There is really no doubt about it. Look at all of the company’s efforts over the past 18 months and it’s possible to project what it will be focusing on through 2014. The company is doubling its efforts on developing its app platforms and using its acquisitions to build out its marketing cloud.

The company has spent $3.5 billion in acquisitions for its marketing cloud. This past spring, Salesforce.com announced Social.com, which pulls data from a customer’s CRM environment to craft campaigns. Through its acquisition of Radian 6, the expectation is that companies can also get a view of the social stream with its CRM data. With ExactTarget, Salesforce.com added an email-marketing platform that it can use with Social.com.

In essence, Salesforce is using its CRM platform as a data source with apps serving as data-integration packages, which it makes available on its AppExchange platform. This data can then be integrated with third-party apps from companies such as Dropbox, Marketo and Evernote, its latest partner.

Salesforce.com launched AppExchange in 2006. In 2011, the company reached the 1 million installation mark, and with today’s totals it is growing at a pace that reflects the broader adoption of mobile in the enterprise.

The market for enterprise apps first emerged with the iOS and Android app stores. These are still core channels for developers, but more recently, third-party marketplaces have emerged that provide a different avenue for developers to sell apps.

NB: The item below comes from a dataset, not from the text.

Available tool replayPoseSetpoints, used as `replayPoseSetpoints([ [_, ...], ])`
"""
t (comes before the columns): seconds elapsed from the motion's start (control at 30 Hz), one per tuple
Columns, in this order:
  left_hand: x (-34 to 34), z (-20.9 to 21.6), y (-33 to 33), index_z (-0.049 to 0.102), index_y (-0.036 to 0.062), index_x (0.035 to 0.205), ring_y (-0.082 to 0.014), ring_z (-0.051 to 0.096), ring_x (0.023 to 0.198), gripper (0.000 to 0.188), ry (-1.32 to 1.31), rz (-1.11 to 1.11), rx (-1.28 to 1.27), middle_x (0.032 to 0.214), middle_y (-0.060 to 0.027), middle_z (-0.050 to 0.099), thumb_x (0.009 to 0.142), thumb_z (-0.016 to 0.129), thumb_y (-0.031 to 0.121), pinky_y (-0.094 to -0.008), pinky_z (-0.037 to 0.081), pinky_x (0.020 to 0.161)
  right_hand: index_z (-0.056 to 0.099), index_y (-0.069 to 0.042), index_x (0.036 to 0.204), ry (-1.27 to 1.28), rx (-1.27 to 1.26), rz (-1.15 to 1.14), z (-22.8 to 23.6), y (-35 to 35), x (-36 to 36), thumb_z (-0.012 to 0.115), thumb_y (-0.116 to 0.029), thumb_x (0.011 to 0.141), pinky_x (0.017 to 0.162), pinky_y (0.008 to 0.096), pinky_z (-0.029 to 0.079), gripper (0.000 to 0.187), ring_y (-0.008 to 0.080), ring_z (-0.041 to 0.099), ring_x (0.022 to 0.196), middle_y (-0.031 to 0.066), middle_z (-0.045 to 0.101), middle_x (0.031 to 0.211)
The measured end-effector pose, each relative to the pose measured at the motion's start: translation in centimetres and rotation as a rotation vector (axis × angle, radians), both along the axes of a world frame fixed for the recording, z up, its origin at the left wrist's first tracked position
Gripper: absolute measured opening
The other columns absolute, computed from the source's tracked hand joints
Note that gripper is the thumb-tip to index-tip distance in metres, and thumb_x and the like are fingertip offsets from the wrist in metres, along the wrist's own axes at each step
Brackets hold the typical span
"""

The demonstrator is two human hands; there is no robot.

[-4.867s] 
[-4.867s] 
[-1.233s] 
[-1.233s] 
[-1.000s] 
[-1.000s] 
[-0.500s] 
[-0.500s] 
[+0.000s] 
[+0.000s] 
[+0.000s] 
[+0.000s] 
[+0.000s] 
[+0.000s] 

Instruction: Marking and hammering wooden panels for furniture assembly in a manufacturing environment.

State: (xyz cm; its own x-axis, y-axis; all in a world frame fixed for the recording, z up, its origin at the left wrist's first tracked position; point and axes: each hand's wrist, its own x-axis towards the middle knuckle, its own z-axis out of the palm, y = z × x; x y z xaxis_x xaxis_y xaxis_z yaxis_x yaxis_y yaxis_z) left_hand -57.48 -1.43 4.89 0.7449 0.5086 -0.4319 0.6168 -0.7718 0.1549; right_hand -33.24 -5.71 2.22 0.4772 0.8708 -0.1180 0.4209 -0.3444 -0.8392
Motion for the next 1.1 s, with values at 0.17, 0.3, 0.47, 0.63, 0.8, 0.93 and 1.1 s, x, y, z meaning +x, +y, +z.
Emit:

As more apps were developed, apps marketplaces emerged that have served as hubs for both end users and developers. Google Apps was one of the first to offer a marketplaces. In recent months, platform-as-a-service (PaaS) providers have started offering application exchange environments. Heroku, for example, has a diverse add-on marketplace. AppDirect now offers Cloud Foundry developers with a way to connect with channel reseller partners that are using the platform.

Other companies such as Bitnami, which helps power the Amazon app marketplace, are finding success as well in helping companies build out app marketplace environments.

Salesforce does get criticized for its closed-platform environment. That’s true to some extent but notice that the conversation is about the platform, not about Salesforce’s CRM strength. It’s about Salesforce as a platform company. Period.